= Meat and Livestock Commission =

The Meat and Livestock Commission (MLC) was set up by the UK Government under the Agriculture Act 1967 with government money with the remit to promote the sale of red meat. The MLC was previously an independent non-departmental public body, but from 1 April 2008 it was superseded by the Agriculture and Horticulture Development Board.

==Funding==
The MLC's income derived from a levy on every slaughtered carcass with additional funding directly from the government. As of 2007 it had an annual budget of £42 million for marketing and advertising to promote meat to the British population.

==Meat promotion==
The MLC's remit was to "work with the British meat and livestock industry (cattle, sheep and pigs) to improve its efficiency and competitive position" and "to maintain and stimulate markets for British meat at home and abroad, while taking into account the needs of consumers."

In 2000 alone, the MLC and the government jointly funded a £4.6 million ad campaign to promote British pig meat.

==Controversy==
In 2006 the British arm of People for the Ethical Treatment of Animals (PETA) unveiled a poster linking eating meat with child abuse.
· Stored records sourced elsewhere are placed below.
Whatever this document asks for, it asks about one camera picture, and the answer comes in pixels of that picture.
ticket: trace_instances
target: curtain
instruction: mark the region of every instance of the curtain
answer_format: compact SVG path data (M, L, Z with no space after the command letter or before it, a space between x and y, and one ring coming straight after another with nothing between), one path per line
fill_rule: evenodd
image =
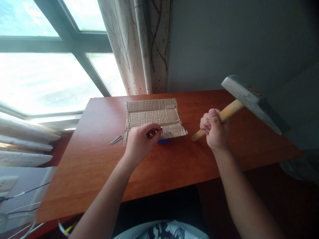
M0 113L0 166L37 167L52 159L49 142L60 133Z
M98 0L128 95L165 93L172 0Z

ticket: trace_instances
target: forearm
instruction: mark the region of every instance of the forearm
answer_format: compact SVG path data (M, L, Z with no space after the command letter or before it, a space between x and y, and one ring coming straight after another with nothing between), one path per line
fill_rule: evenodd
M111 238L125 188L133 170L123 157L85 212L70 238Z
M230 150L214 152L229 211L242 238L284 238Z

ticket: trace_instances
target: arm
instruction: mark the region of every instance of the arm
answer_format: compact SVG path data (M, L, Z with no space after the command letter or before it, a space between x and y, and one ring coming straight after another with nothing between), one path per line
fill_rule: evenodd
M111 238L130 176L156 145L161 133L160 125L155 123L131 129L123 158L77 224L70 239Z
M207 134L224 186L228 208L242 238L284 238L276 221L241 171L229 145L231 122L220 123L219 110L204 114L200 127Z

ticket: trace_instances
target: window pane
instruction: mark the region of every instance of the window pane
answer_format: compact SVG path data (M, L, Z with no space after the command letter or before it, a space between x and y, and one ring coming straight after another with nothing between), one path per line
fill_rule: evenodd
M85 109L103 97L70 53L0 53L0 102L39 115Z
M63 0L80 31L106 32L97 0Z
M32 0L0 0L0 36L59 35Z
M86 53L111 96L126 96L126 90L112 53Z

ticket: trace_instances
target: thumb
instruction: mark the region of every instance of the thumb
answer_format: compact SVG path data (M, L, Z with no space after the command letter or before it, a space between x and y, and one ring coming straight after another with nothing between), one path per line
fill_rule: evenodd
M219 114L216 109L210 109L208 112L208 120L211 125L211 130L217 130L222 127L219 119Z

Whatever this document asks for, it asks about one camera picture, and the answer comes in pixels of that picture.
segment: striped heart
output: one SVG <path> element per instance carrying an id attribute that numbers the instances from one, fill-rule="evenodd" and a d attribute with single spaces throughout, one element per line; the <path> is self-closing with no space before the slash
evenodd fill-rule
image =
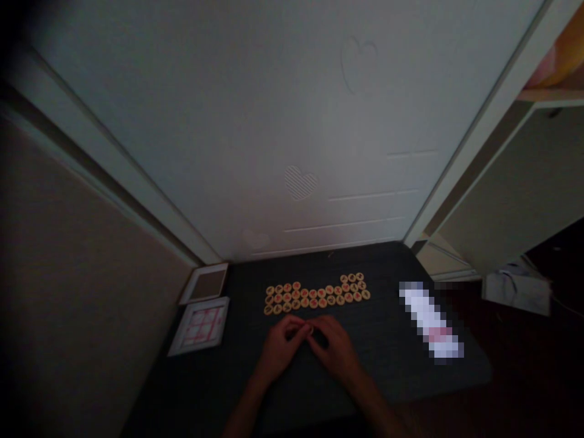
<path id="1" fill-rule="evenodd" d="M 308 198 L 318 186 L 318 179 L 312 173 L 302 174 L 296 166 L 288 166 L 284 173 L 284 182 L 288 193 L 295 201 Z"/>

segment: dark table
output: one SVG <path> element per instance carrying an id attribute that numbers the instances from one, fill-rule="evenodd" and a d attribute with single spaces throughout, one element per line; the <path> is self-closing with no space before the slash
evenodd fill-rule
<path id="1" fill-rule="evenodd" d="M 371 299 L 342 307 L 301 308 L 301 318 L 330 313 L 345 327 L 363 366 L 390 402 L 452 392 L 491 378 L 490 363 L 438 291 L 465 357 L 436 365 L 416 334 L 398 296 L 400 281 L 426 282 L 429 275 L 399 242 L 242 263 L 229 268 L 224 294 L 231 298 L 223 342 L 213 349 L 173 358 L 166 354 L 184 309 L 142 388 L 122 436 L 218 436 L 261 353 L 267 330 L 283 315 L 263 314 L 268 285 L 300 281 L 303 287 L 340 284 L 341 274 L 362 272 Z M 255 432 L 259 435 L 352 415 L 349 396 L 303 345 L 266 395 Z"/>

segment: beige wall
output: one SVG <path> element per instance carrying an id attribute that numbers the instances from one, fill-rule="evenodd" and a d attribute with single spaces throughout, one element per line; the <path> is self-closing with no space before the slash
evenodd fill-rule
<path id="1" fill-rule="evenodd" d="M 3 122 L 4 345 L 45 436 L 117 436 L 191 267 Z"/>

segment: dark floor
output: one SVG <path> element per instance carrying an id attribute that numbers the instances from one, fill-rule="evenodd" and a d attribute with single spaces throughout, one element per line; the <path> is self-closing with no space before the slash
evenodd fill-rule
<path id="1" fill-rule="evenodd" d="M 552 317 L 483 301 L 481 283 L 441 291 L 485 350 L 493 380 L 485 386 L 396 406 L 414 437 L 583 436 L 582 322 L 552 307 Z M 347 419 L 286 436 L 354 436 Z"/>

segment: door
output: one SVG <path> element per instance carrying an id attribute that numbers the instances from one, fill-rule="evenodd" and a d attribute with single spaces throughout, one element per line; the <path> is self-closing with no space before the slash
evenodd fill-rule
<path id="1" fill-rule="evenodd" d="M 33 45 L 245 261 L 403 239 L 540 5 L 76 0 Z"/>

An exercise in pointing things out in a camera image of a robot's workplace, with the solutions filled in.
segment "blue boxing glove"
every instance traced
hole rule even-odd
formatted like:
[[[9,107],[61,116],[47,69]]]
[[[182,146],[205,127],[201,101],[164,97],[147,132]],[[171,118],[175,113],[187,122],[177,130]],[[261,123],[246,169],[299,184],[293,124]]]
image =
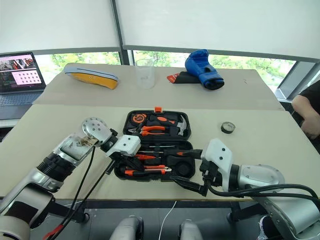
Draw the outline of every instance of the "blue boxing glove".
[[[200,49],[192,52],[185,61],[185,68],[188,73],[198,77],[201,84],[209,90],[221,88],[225,82],[217,70],[208,62],[208,50]]]

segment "floor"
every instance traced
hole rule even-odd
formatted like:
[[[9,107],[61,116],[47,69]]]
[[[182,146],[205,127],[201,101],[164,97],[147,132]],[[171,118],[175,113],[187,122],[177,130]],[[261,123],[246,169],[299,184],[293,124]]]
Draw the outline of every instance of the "floor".
[[[241,208],[252,205],[243,202]],[[113,208],[87,209],[90,220],[85,224],[70,222],[57,239],[64,240],[108,240],[118,223],[130,215],[142,217],[144,221],[144,240],[157,240],[160,227],[170,208]],[[260,229],[261,216],[242,220],[234,225],[227,221],[230,208],[174,208],[166,218],[161,234],[162,240],[177,240],[179,225],[191,219],[199,227],[204,240],[255,240]],[[31,240],[41,240],[52,231],[61,218],[48,216],[37,228],[31,231]]]

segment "toolbox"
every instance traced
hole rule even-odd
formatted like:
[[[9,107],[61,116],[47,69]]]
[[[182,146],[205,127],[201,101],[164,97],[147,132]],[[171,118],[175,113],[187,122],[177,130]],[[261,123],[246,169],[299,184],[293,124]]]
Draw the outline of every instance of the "toolbox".
[[[193,146],[188,142],[191,127],[187,114],[178,111],[134,110],[128,113],[124,135],[140,137],[141,147],[136,157],[145,170],[136,171],[124,164],[114,168],[122,180],[148,182],[172,181],[171,176],[191,178],[195,174],[195,159],[188,154]]]

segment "black shirt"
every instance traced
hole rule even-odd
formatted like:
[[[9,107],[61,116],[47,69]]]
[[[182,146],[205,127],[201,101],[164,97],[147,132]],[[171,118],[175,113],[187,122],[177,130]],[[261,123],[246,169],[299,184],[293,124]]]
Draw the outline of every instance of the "black shirt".
[[[306,97],[313,109],[320,114],[320,80],[307,87],[299,95]]]

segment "white cable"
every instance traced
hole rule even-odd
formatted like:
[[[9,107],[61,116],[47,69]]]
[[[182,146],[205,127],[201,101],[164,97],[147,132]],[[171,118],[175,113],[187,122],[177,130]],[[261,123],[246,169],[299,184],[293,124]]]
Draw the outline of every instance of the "white cable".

The MLC branded the poster "irresponsible". However, the Advertising Standards Authority (ASA) agreed that PETA can continue to place ads expressing this point of view, stating that "While we recognised that some viewers would find the text used in the ad inappropriate, we understood that PETA had intended to convey that, in their opinion, feeding meat to children, and thereby exposing them to potentially harmful influences, was tantamount to abuse".